Calling Rengine.eval(String) corresponds to typing commands to the R console and hence provides access to any required functionality. Note that even in this trivial example two separate calls share a common context which is maintained throughout the lifecycle of a Rengine instance. Objects of org.rosuda.JRI.REXP encapsulate any output from R to the user. Depending on the evaluated command, other methods than REXP.asString() may be suitable for extracting its result (see JavaDoc).

Running .R scripts from Java

Even though it would be possible to implement large R scripts in Java by passing each statement to Rengine.eval(String), this is much less convenient then writing or even re-using traditional .R scripts. So let’s have a look at how we can achieve the same result with a slightly different solution.

Project structure:

/src/main
      /java
         com.comsysto.jriexample.HelloRWorld2.java
      /resources
         helloWorld.R

helloWorld.R:

greeting <- 'Hello R World'

HelloRWorld2.java:

import org.rosuda.JRI.Rengine;
import org.rosuda.JRI.REXP;
import org.springframework.core.io.ClassPathResource;

public class HelloRWorld2 {
   Rengine rengine; // initialized in constructor or autowired

   public void helloRWorld() {
      ClassPathResource rScript = new ClassPathResource("helloWorld.R");
      rengine.eval(String.format("source('%s')",
         rScript.getFile().getAbsolutePath()));
      REXP result = rengine.eval("greeting");
      System.out.println("Greeting from R: "+result.asString());
   }
}

Any .R script can be executed like this and all variables it adds to the context will be accessible via JRI. However, this code does not work if the Java application is packaged as a JAR or WAR archive because the .R script will not have a valid absolute path. In this case, copying the script to a regular folder (e.g. java.io.tmpdir) at runtime and passing the temporary file to R is a feasible workaround.

Training R Models with Java Application Data

Now that we know how to execute .R scripts using JRI we are able to integrate prediction models based on R into a Java application. The only remaining question is: how can R access the required data for training the model? The easiest way is to use the following file-based approach. We will build a linear regression model that predicts y from x1 and x2.

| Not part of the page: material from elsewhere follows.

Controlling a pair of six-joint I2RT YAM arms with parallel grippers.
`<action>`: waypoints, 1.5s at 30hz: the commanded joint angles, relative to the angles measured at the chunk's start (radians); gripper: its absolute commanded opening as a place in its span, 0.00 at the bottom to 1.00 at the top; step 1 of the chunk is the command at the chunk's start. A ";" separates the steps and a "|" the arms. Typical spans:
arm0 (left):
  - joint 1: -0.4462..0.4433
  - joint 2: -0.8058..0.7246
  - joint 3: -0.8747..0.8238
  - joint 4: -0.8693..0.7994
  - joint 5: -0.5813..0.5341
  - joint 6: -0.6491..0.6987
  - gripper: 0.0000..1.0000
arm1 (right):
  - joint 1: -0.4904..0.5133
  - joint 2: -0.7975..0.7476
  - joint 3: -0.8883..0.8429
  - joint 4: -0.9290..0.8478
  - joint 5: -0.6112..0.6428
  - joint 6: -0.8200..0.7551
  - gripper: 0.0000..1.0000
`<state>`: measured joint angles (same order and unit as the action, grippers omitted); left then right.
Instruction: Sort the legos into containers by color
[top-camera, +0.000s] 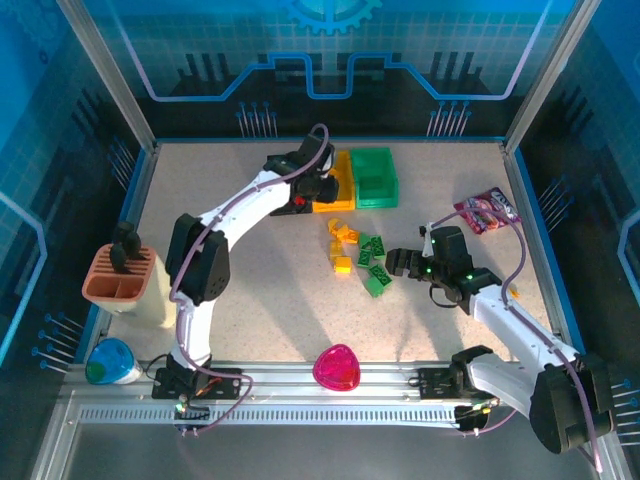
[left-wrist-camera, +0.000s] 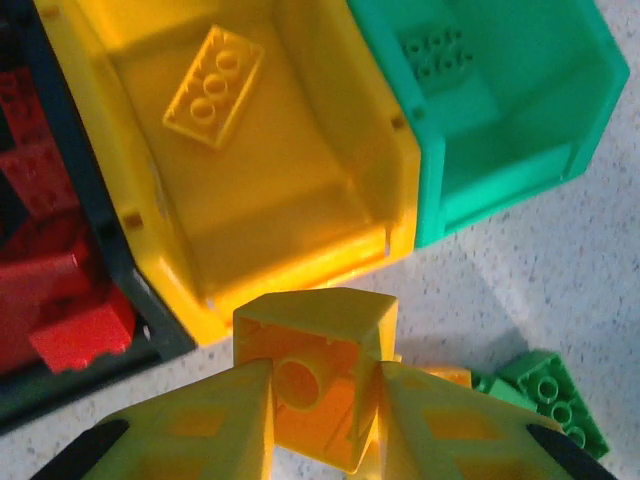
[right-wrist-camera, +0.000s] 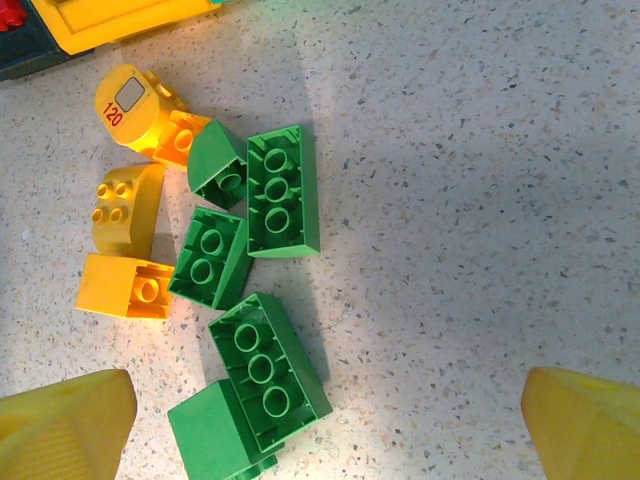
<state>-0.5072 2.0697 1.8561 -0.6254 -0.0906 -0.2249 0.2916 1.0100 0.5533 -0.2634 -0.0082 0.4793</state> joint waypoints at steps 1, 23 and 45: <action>0.022 0.089 0.124 -0.071 -0.020 0.035 0.30 | -0.018 -0.023 0.009 -0.028 0.007 0.003 1.00; 0.012 -0.287 -0.341 0.238 -0.031 0.001 0.71 | 0.014 -0.002 0.050 -0.053 -0.010 -0.023 1.00; 0.013 -0.880 -1.199 0.530 -0.049 -0.188 0.72 | 0.370 0.528 0.438 -0.114 0.094 -0.044 0.87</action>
<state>-0.4984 1.2270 0.6983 -0.1394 -0.1246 -0.3656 0.6315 1.4734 0.9234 -0.3370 0.0727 0.4370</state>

  1. Extract suitable data from the Java persistence layer and store it in a temporary .csv file.
    import au.com.bytecode.opencsv.CSVWriter;
    
    private void writeTrainingDataToFile(File file) {
       CSVWriter writer = new CSVWriter(new FileWriter(file), ";");
       writer.writeNext(new String[] {"x1","x2","y"});
       for (Instance i : instances) {
          writer.writeNext(new String[] {i.x1, i.x2, i.y};
       }
       writer.close();
    }
  2. Pass the location of this file to R using JRI.
    public void trainRModel() {
       File trainingData = new File(TRAINING_DATA_PATH);
       writeTrainingDataToFile(trainingData);
       rengine.eval(String.format("trainingDataPath <- '%s'",
          trainingData.getAbsolutePath()));
       // trigger execution of .R script here
    }
  3. Execute a .R script to build the model. The script needs to be syntactically compatible with the extracted .csv file.
    # trainingDataPath injected from Java
    data <- read.csv(trainingDataPath, header=TRUE, sep=";");
    # use linear regression model as a trivial example
    model <- lm(y ~ x1+x2, data);

After executing this script, the resulting model will be available for any future calls until the entire application or the Rengine instance is re-initialized.

On-Demand Predictions using the R Model

With the knowledge we already have, predicting a new instance (x1,x2) with unknown y is now pretty straightforward:

public double predictInstance(int x1, int x2) {
   rengine.eval(String.format("newData <- data.frame(x1=%s,x2=%s)",
      x1, x2));
   REXP result = rengine.eval("predict(model, newData)");
   return result.asDouble();
}

If you have any feedback, please write to Christian.Kroemer@comsysto.com!

About these ads

44 thoughts on “Java-R-Integration with JRI for On-Demand Predictions

  1. Pingback: R Exception Handling in Java | comSysto Blog

      1. Swarga Bera

        I want to integrate R with my web application which is in java using struts framework.I am unable to integrate.

      2. Swarga Bera

        Actually i have define a java class with two method
        package com.test;

        import org.rosuda.JRI.REXP;
        import org.rosuda.JRI.Rengine;

        public class test3 {
        Rengine rengine; // initialized in constructor or autowired

        public void helloRWorld() {

        rengine.eval(String.format(“greeting <- '%s'", "Hello R World"));

        REXP result = rengine.eval("greeting");

        System.out.println("Greeting from R: "+result.asString());

        }

        public double predictInstance(int x1, int x2) {

        rengine.eval(String.format("greeting <- data.frame(x1=%s,x2=%s)",x1, x2));

        REXP result = rengine.eval("predict(model, newData)");

        return result.asDouble();

        }
        }

        now i want to fetch any of this metods from another class. At that time i am getting null point exception

      3. chkroemer Post author

        if that’s your actual code I would assume the Rengine object cannot be resolved as it never gets initialized. The comment “// initialized in constructor or autowired” indicates that you need to choose either of these options.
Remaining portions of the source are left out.